In stylistic terms, Mike Huckabee remains one of the most beguiling conservatives to brighten the national stage in this dispiriting political decade. During a Sunday morning interview with CNN's Wolf Blitzer, the former Arkansas governor explained the devil-may-care philosophy behind his now-famous ad featuring Chuck Norris. (My Roadie companion Michael Scherer blogged about the spot.)
"I think one of the problems in American politics is that the people who run take themselves way too seriously," Huckabee said at the end of the CNN interview. "We need to take the issues seriously, but we also need to realize that the greatest thing about America is we're still a nation where our freedom gives us the opportunity to wake up, even laugh at ourselves and our politicians and not be shot for it."

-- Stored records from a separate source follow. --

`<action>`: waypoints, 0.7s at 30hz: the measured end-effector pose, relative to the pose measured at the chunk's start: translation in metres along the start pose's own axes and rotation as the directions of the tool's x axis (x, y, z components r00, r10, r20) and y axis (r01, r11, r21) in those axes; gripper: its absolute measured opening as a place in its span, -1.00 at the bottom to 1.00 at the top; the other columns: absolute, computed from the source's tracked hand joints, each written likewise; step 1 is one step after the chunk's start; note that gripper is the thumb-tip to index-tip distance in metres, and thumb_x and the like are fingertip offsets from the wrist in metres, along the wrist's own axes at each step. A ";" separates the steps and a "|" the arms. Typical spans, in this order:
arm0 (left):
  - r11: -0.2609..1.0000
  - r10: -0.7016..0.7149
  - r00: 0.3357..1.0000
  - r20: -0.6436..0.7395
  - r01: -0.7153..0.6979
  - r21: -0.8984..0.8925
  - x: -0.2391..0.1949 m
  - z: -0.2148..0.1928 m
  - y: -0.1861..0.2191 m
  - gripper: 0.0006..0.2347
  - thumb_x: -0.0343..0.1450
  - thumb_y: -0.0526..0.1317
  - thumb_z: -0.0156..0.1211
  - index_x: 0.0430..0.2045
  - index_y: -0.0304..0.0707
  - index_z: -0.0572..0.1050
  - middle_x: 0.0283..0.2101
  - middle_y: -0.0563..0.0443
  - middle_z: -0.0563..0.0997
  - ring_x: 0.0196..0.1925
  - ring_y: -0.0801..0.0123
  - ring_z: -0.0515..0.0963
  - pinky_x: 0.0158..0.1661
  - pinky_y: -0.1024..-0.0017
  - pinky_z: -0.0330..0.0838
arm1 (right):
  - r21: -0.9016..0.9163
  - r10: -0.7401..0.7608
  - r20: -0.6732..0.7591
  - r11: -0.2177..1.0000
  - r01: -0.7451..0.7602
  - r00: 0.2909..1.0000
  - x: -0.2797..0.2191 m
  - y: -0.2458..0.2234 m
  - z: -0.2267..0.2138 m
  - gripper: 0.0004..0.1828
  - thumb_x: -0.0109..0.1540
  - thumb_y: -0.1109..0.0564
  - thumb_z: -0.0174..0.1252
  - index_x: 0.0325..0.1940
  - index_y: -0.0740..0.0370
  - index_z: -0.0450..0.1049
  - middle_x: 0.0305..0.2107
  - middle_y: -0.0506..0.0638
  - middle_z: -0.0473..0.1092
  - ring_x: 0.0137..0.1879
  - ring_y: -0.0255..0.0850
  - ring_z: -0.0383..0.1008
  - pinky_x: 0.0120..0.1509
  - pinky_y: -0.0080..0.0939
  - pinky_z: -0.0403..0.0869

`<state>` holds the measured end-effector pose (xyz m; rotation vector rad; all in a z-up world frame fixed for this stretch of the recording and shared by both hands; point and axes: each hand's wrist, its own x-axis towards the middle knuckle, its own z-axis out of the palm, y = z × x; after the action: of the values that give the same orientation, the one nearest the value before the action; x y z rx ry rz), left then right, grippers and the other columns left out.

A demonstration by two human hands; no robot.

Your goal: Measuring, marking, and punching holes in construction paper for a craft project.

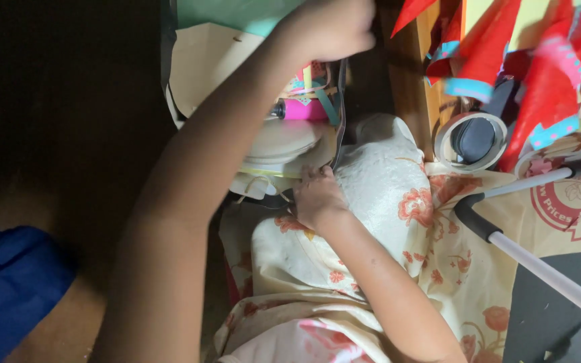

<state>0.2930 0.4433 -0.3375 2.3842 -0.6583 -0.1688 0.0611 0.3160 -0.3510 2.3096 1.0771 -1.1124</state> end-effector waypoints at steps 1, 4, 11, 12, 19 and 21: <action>1.000 -0.008 1.000 0.005 0.008 -0.003 -0.036 0.048 -0.066 -0.86 0.37 -0.25 0.18 -0.46 -0.36 0.61 -0.58 -0.12 0.60 -0.74 0.06 0.43 -0.65 0.15 0.34 | 0.002 -0.008 0.005 1.000 0.008 1.000 0.000 0.000 0.003 -0.39 0.31 -0.29 0.00 0.15 0.22 0.54 0.25 0.28 0.31 0.31 -0.01 0.23 0.26 -0.01 0.10; 0.755 -0.529 0.794 0.301 0.277 0.595 -0.104 0.165 -0.176 -0.77 0.38 -0.15 0.17 -0.26 -0.31 0.66 -0.32 -0.20 0.68 -0.38 0.02 0.61 -0.41 -0.09 0.53 | 0.016 0.023 -0.018 1.000 -0.022 1.000 0.000 0.001 -0.006 -0.39 0.29 -0.22 0.00 0.20 0.29 0.47 0.25 0.29 0.29 0.23 0.06 0.32 0.29 0.00 0.15; 0.596 -0.645 0.638 0.420 0.764 -0.246 -0.153 0.128 -0.097 -0.67 0.28 -0.06 0.38 -0.27 -0.37 0.64 -0.15 -0.25 0.66 0.01 -0.05 0.67 -0.11 0.05 0.57 | 0.166 0.030 0.172 0.984 -0.059 0.985 0.001 0.002 -0.024 -0.22 0.27 -0.51 -0.07 0.31 0.07 0.38 0.18 0.14 0.34 0.37 0.03 0.28 0.37 0.07 0.22; 0.419 -0.530 0.706 0.469 0.699 -0.579 -0.138 0.082 -0.063 -0.52 0.31 0.04 0.38 -0.09 -0.45 0.58 0.03 -0.31 0.62 0.15 -0.03 0.63 0.05 0.10 0.56 | 0.230 0.039 0.135 0.971 -0.070 0.990 0.000 0.003 -0.026 -0.24 0.29 -0.50 -0.09 0.27 0.08 0.41 0.10 0.16 0.41 0.33 0.05 0.33 0.34 0.09 0.27; 0.708 -0.412 0.740 0.532 0.627 -0.325 -0.122 0.103 -0.097 -0.59 0.40 0.11 0.10 -0.03 -0.13 0.60 0.08 -0.19 0.64 0.21 -0.01 0.57 0.19 0.13 0.39 | 0.250 0.116 0.000 0.962 -0.112 0.993 0.031 0.000 0.023 -0.35 0.37 -0.28 -0.23 0.39 0.13 0.32 -0.09 0.09 0.52 0.16 0.06 0.48 0.14 0.25 0.46; 0.751 -0.659 0.622 0.423 0.581 0.314 -0.144 0.141 -0.142 -0.77 0.25 -0.12 0.32 -0.28 -0.09 0.71 -0.24 -0.10 0.73 -0.05 -0.01 0.70 -0.12 -0.01 0.51 | 0.174 0.098 -0.046 0.981 -0.089 0.994 0.039 0.003 0.037 -0.39 0.31 -0.32 -0.09 0.34 0.01 0.29 -0.17 0.03 0.53 0.08 0.02 0.52 0.05 0.19 0.48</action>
<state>0.1879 0.5302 -0.5431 2.6335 -0.0054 -1.1332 0.0598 0.3109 -0.4050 2.5092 0.9126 -1.1537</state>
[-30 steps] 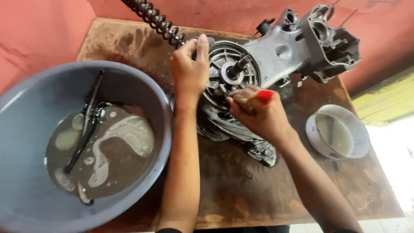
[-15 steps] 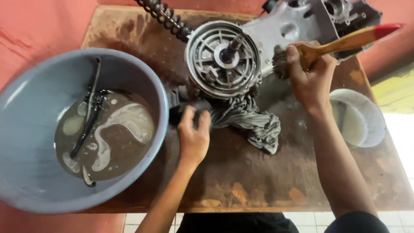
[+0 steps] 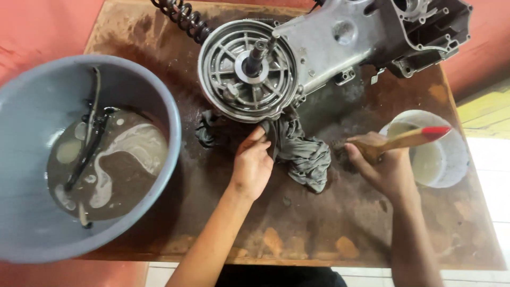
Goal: Cleaning a motorcycle engine casing and internal components using a brush and a cloth.
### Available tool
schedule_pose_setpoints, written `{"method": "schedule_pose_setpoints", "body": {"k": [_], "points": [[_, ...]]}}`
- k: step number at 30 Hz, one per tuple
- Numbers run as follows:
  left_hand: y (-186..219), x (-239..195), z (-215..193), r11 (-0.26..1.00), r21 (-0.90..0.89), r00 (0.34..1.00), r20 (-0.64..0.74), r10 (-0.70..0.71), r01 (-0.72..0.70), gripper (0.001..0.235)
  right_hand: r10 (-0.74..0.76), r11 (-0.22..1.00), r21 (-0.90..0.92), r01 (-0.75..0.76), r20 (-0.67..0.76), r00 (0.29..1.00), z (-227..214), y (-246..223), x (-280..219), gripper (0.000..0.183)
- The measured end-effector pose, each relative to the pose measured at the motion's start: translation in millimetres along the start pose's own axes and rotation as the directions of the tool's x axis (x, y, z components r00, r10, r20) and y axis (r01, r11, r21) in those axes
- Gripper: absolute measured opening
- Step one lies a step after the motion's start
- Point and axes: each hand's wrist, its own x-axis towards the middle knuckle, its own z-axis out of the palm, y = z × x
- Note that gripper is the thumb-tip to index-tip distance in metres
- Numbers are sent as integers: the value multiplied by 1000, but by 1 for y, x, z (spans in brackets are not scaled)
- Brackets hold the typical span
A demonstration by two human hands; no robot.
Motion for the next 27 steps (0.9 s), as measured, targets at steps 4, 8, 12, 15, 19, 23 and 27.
{"method": "schedule_pose_setpoints", "body": {"k": [4, 8, 12, 15, 19, 23, 27], "points": [[-13, 6, -18, 968, -250, 982, 175, 72, -27, 22, 25, 1000, -10, -24, 18, 1000, 1, 11, -7, 18], [-35, 22, -25, 977, -190, 992, -88, 86, -102, 5, 154, 982, -101, -158, -42, 987, 13, 10, -6, 26], [-23, 10, 29, 983, 112, 932, -316, 176, -148, 12, 349, 905, -223, -363, -102, 932, 25, 11, -5, 42], [-49, 6, -9, 897, 30, 872, -222, 437, -442, 10, 253, 944, -184, -275, -135, 958, 30, 24, -11, 37], [-15, -22, -22, 819, 144, 762, -307, 571, -556, 14, 72, 966, -229, -120, -209, 975, 34, 39, -19, 26], [5, -35, 1, 843, -51, 799, -355, 486, -536, 45, 262, 940, -143, -309, -278, 924, 28, 25, -7, 30], [-44, -31, -34, 874, -367, 947, -167, 276, -319, 38, 383, 887, -185, -424, -219, 897, 29, 25, 0, 34]]}}
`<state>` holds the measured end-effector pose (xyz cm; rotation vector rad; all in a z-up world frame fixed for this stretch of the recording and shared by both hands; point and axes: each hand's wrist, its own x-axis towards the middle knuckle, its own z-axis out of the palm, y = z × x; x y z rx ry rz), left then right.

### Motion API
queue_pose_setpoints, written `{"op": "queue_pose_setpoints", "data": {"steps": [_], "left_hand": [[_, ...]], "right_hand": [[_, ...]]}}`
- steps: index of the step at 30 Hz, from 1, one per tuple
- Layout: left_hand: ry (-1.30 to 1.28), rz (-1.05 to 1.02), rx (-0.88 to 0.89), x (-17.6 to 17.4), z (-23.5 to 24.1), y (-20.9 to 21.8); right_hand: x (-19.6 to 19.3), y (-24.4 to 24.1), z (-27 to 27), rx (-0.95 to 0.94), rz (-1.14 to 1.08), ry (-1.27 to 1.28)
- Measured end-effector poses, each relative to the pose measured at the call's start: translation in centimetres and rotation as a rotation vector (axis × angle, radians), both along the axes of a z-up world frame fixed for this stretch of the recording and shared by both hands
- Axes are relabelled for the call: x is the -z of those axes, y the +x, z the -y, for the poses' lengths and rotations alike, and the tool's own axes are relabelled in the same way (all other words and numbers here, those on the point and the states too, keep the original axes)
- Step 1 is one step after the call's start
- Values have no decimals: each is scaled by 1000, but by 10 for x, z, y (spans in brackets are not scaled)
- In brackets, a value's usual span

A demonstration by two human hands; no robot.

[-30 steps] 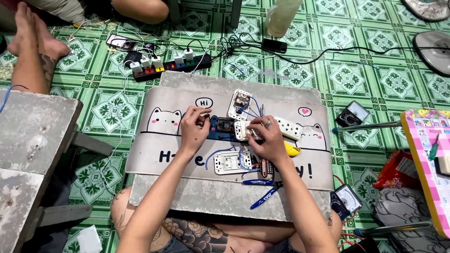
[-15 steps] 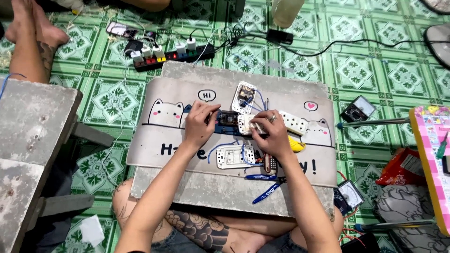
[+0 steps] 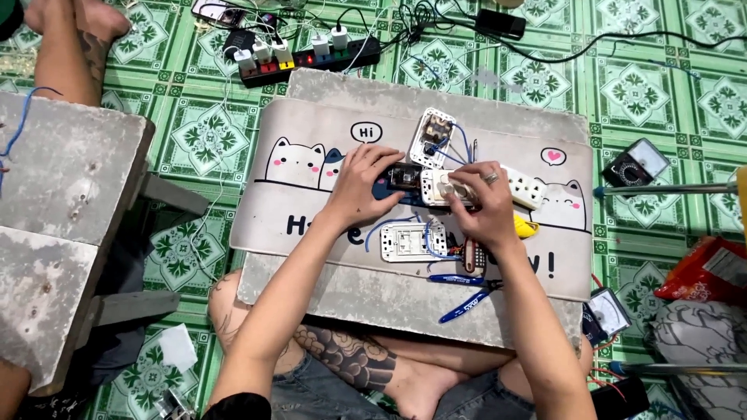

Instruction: The person sits on the floor and assembles an electrical switch or socket by connecting wires to terminals. They use a screwdriver to tighten connections and a utility knife to strip wire insulation, handling multiple components on a small table.

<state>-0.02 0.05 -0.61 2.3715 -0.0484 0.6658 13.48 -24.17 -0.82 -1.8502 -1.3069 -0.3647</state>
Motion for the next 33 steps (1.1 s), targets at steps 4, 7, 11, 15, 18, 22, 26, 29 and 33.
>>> {"op": "queue_pose_setpoints", "data": {"steps": [4,7,11,15,18,22,26,29,33], "left_hand": [[-28,-49,15,18,-7,5],[-84,-40,-4,16,-9,5],[-83,-62,5,14,-8,3],[5,-14,35,9,-6,1],[-124,52,36,19,-10,7],[-231,213,-31,-3,-18,6],[-132,148,-88,-41,-23,-20],[14,-65,-102,-60,-26,-60],[-54,-167,-119,-58,-37,-77]], "right_hand": [[-26,-3,-1,190,-67,92],[-43,-6,8,398,11,147],[-60,-17,13,213,81,11],[-80,-32,10,95,47,-613],[-47,-26,8,97,277,-528],[-49,-16,6,58,206,-460],[-69,-26,-4,111,230,-578],[-71,-39,-24,2,211,-516],[-51,-58,-55,-29,321,-504]]}}
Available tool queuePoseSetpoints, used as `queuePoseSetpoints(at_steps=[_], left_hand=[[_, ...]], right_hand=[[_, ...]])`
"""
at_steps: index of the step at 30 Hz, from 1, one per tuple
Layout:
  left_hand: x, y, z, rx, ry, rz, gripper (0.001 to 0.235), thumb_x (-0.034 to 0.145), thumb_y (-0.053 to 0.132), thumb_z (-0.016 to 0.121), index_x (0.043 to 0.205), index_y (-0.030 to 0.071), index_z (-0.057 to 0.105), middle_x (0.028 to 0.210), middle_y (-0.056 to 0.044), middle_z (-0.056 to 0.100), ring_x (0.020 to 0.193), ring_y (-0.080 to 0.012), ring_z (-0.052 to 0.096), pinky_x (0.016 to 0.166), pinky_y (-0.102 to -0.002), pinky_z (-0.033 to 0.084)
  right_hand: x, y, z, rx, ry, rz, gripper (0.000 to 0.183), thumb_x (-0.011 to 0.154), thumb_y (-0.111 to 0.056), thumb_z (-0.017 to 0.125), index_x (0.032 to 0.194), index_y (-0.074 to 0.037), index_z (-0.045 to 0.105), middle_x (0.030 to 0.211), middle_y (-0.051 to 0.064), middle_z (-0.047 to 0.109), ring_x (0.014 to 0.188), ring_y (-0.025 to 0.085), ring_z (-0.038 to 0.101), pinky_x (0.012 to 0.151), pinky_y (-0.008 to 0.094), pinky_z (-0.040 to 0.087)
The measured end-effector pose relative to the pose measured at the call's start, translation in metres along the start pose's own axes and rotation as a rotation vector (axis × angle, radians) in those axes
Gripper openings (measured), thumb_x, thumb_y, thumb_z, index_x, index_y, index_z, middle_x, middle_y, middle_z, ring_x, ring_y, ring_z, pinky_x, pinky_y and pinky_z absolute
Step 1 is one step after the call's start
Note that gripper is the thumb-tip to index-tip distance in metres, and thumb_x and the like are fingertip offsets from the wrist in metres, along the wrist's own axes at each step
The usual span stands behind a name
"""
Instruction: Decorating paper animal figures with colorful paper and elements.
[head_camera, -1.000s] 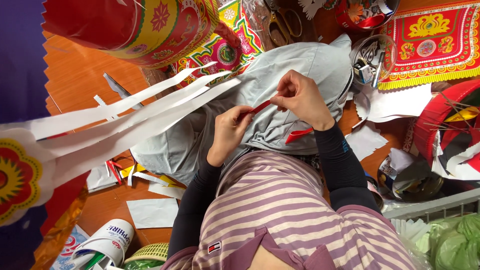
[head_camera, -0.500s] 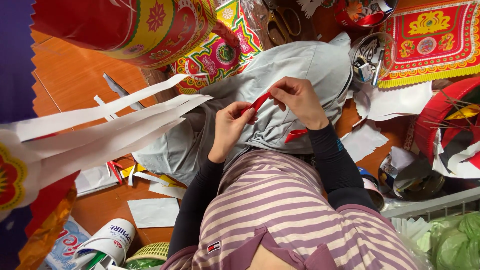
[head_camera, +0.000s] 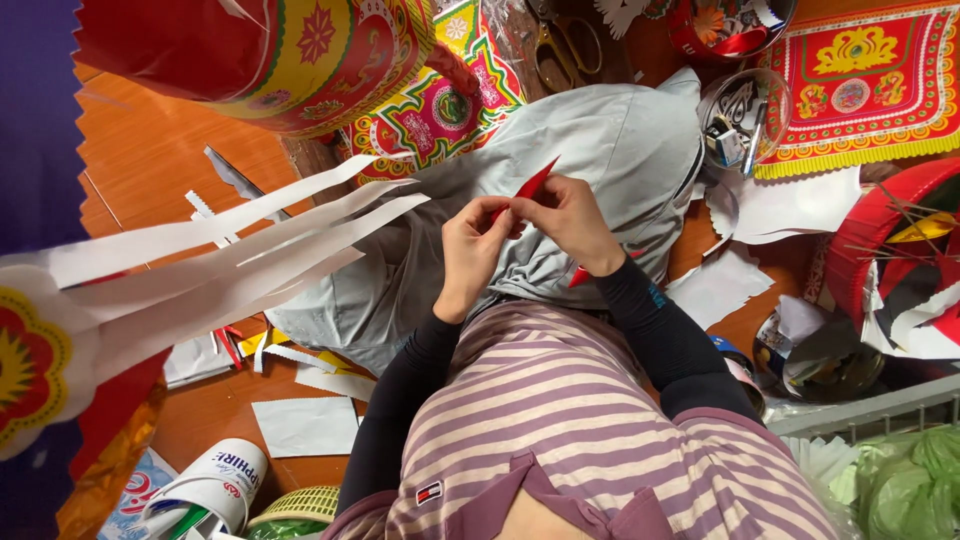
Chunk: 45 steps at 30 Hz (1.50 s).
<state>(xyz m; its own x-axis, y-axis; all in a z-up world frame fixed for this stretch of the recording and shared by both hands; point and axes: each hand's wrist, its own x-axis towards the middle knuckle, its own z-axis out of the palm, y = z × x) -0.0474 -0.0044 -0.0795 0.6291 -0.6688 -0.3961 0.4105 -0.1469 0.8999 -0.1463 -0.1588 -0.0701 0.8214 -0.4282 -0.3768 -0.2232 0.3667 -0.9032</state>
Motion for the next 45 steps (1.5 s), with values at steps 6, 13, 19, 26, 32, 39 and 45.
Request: queuePoseSetpoints(at_steps=[6,13,19,26,32,39,45], left_hand=[[-0.002,-0.002,-0.008,-0.054,-0.042,-0.051,0.02,0.101,0.007,0.068,0.115,-0.007,0.067,0.097,-0.01,0.075,0.082,-0.0127,0.073,0.074,-0.027,0.061],[-0.005,0.004,-0.014,-0.091,-0.079,-0.137,0.022,0.099,0.007,0.069,0.115,-0.008,0.067,0.093,-0.01,0.075,0.078,-0.0145,0.073,0.072,-0.028,0.062],[-0.01,0.012,-0.022,0.043,-0.05,-0.054,0.022,0.1,0.006,0.07,0.118,-0.007,0.067,0.097,-0.01,0.077,0.083,-0.0122,0.073,0.076,-0.026,0.06],[-0.019,0.047,0.0,0.296,-0.089,0.092,0.044,0.09,0.011,0.08,0.129,0.002,0.061,0.111,-0.012,0.075,0.098,-0.0134,0.073,0.087,-0.027,0.06],[-0.021,0.08,0.004,0.943,-0.093,0.771,0.045,0.084,0.015,0.082,0.125,0.007,0.065,0.138,-0.026,0.057,0.118,-0.0388,0.062,0.095,-0.039,0.053],[-0.02,0.065,0.001,1.106,-0.439,0.87,0.039,0.091,0.003,0.071,0.129,0.006,0.067,0.131,-0.007,0.064,0.091,-0.0188,0.065,0.076,-0.034,0.05],[-0.017,0.061,0.005,1.179,-0.559,0.898,0.036,0.089,0.006,0.064,0.126,0.004,0.063,0.131,-0.007,0.064,0.082,-0.0176,0.061,0.074,-0.033,0.05]], right_hand=[[-0.005,-0.007,0.007,-0.015,0.033,0.093,0.024,0.1,-0.021,0.072,0.091,0.001,0.076,0.067,-0.003,0.061,0.058,0.002,0.049,0.05,0.021,0.035],[-0.001,-0.016,-0.02,-0.009,0.275,0.053,0.028,0.104,-0.022,0.067,0.092,0.002,0.074,0.068,0.0,0.066,0.054,0.005,0.055,0.047,0.021,0.039],[-0.003,-0.063,-0.025,0.022,0.103,0.071,0.032,0.102,-0.026,0.051,0.12,-0.008,0.069,0.077,-0.002,0.07,0.061,0.004,0.063,0.049,0.019,0.048],[0.003,-0.021,-0.031,0.072,-0.032,0.019,0.015,0.104,-0.014,0.069,0.108,0.001,0.069,0.086,0.003,0.071,0.074,0.01,0.067,0.064,0.025,0.055],[0.003,-0.038,-0.05,-0.059,-0.099,0.04,0.017,0.102,-0.015,0.067,0.111,0.0,0.071,0.091,0.002,0.073,0.083,0.008,0.07,0.075,0.025,0.058],[0.003,-0.041,-0.052,-0.141,-0.178,0.12,0.018,0.101,-0.014,0.065,0.111,0.001,0.071,0.089,0.002,0.072,0.079,0.008,0.068,0.074,0.025,0.056],[0.004,-0.042,-0.049,-0.178,-0.174,0.15,0.018,0.101,-0.012,0.061,0.108,0.002,0.07,0.087,0.003,0.074,0.074,0.009,0.068,0.07,0.025,0.057]])
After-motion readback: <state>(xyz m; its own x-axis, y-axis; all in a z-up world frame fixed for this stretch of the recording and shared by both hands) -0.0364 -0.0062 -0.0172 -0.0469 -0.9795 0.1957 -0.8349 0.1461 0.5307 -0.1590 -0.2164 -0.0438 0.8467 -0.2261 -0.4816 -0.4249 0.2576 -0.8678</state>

If only Huckabee had a grasp of foreign policy to match his monopoly on puckishness. Instead, his answers to basic questions about the latest Israeli-Palestinian peace talks were troubling in their cheerful know-nothing-ness. Huckabee displayed his roots as a Baptist minister when he said with shaky historical grasp, "This conflict isn't new. It has been going on since all the way to the time of Abraham."
What was even more startling was when Huckabee appeared to reject long-standing Clinton-Bush policy and oppose a Palestinian state that would include portions of the West Bank. "It would be very problematic for Israel to give up the West Bank, from their own standpoint of security," Huckabee said. Instead, the surging Republican long shot suggested, "there are a lot of options that involve other territory that doesn't have to include the West Bank or the Golan Heights. There is an enormous amount of land in Arab control all over the Middle East." Left unclear amid this prattle about an "enormous amount of land in Arab control" was whether Huckabee was nominating the Sunni Triangle in Iraq as the new Palestinian homeland.
Most of the major Republican presidential candidates, like waterboarding fan Rudy Giuliani, seem to be taking their foreign-policy advice from the White Queen in "Through the Looking Glass," who bragged, "Sometimes I've believed as many as six impossible things before breakfast." Huckabee seemed different. But that was before the fear began to sink in that Chuck Norris might be Mike Huckabee's only foreign-policy advisor.